Another major factor contributing to the skyrocketing health care costs in this country is the amount of time involved in officially certifying a drug or medical intervention as clinically effective and safe. Millions of dollars may be spent, and years may pass, before a potentially lifesaving drug, instrument, or intervention winds its way through the complex Federal approval process. That same process too often ignores or discounts related, potentially valuable Canadian, European, and Asian data that could significantly shorten the assessment process.
In addition, standards of testing drugs and therapies in the United States are inconsistent with standards in many other technologically developed countries. For example, U.S. regulations on testing herbal medicines require a much more circuitous testing process than is required overseas. There, evidence of prior use without adverse side effects may be accepted by medical authorities without data from extensive clinical trials; preliminary clinical trials can therefore focus immediately on the effectiveness of the herbal remedy. In the United States, however, Phase I trials focus solely on safety issues, and effectiveness is not dealt with until much later.
Furthermore, in many European and Asian countries it is completely acceptable to test an herbal extract as a single drug rather than require every potentially active ingredient in the plant to be tested, as is the rule in the United States.
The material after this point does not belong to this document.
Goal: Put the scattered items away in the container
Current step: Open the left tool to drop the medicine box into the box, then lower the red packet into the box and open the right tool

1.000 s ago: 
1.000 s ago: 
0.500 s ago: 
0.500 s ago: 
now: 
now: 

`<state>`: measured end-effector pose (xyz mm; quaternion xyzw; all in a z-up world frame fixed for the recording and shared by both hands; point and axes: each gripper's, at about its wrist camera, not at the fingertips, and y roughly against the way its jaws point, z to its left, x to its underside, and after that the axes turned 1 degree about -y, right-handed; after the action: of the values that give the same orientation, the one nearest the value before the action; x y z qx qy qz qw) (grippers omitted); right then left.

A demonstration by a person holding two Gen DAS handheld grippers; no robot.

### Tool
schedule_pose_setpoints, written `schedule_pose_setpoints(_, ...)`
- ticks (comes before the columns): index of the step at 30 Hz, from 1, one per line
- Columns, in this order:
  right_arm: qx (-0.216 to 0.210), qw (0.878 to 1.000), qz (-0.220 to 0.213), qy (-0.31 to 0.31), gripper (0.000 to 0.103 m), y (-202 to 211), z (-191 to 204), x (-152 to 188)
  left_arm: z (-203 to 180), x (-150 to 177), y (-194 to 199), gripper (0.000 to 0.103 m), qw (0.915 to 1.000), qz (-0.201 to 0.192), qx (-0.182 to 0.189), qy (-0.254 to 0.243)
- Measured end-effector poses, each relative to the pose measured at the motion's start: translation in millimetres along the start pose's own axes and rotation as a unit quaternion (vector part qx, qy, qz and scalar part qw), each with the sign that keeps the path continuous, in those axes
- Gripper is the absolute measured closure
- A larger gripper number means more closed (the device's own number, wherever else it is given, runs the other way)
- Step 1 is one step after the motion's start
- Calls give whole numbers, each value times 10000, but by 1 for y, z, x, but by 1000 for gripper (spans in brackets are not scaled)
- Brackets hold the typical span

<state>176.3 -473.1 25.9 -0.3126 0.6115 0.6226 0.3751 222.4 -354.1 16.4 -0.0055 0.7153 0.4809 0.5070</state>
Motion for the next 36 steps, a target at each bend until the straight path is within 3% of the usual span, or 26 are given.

Thus in other developed countries significantly less time and cost often are involved in bringing a potentially beneficial herbal or naturally occurring remedy to market.
As U.S. consumers continue to use alternative medicine, the challenge for health care policymakers and Federal regulators is not only to protect the public from unscrupulous medical practitioners but also to ensure the public’s access to the most effective treatments available. Certainly, patients should have recourse if it can be shown that their practitioners or the treatments they offer have no clinical or psychological benefit. By the same token, patients with debilitating severe or chronic illnesses should have the right to have access to–as well as insurance to cover–an alternative therapy they believe offers them relief.
Many of the alternative therapies described and discussed in this report–hypnosis, art therapy, music therapy, chiropractic, massage therapy, acupuncture, and many herbal and nutritional supplementations, to name a few–have already received extensive and positive clinical evaluations. However, no critical mass of researchers, clinicians, and policymakers has formed to give them more exposure and recognition. Therefore, many of these therapies should be included in any serious discussions about developing a truly comprehensive health care system. Others, as the report has indicated, need to be quickly and thoroughly evaluated before any judgment can be passed. However, they still may represent a great and largely untapped resource for improving the Nation’s health.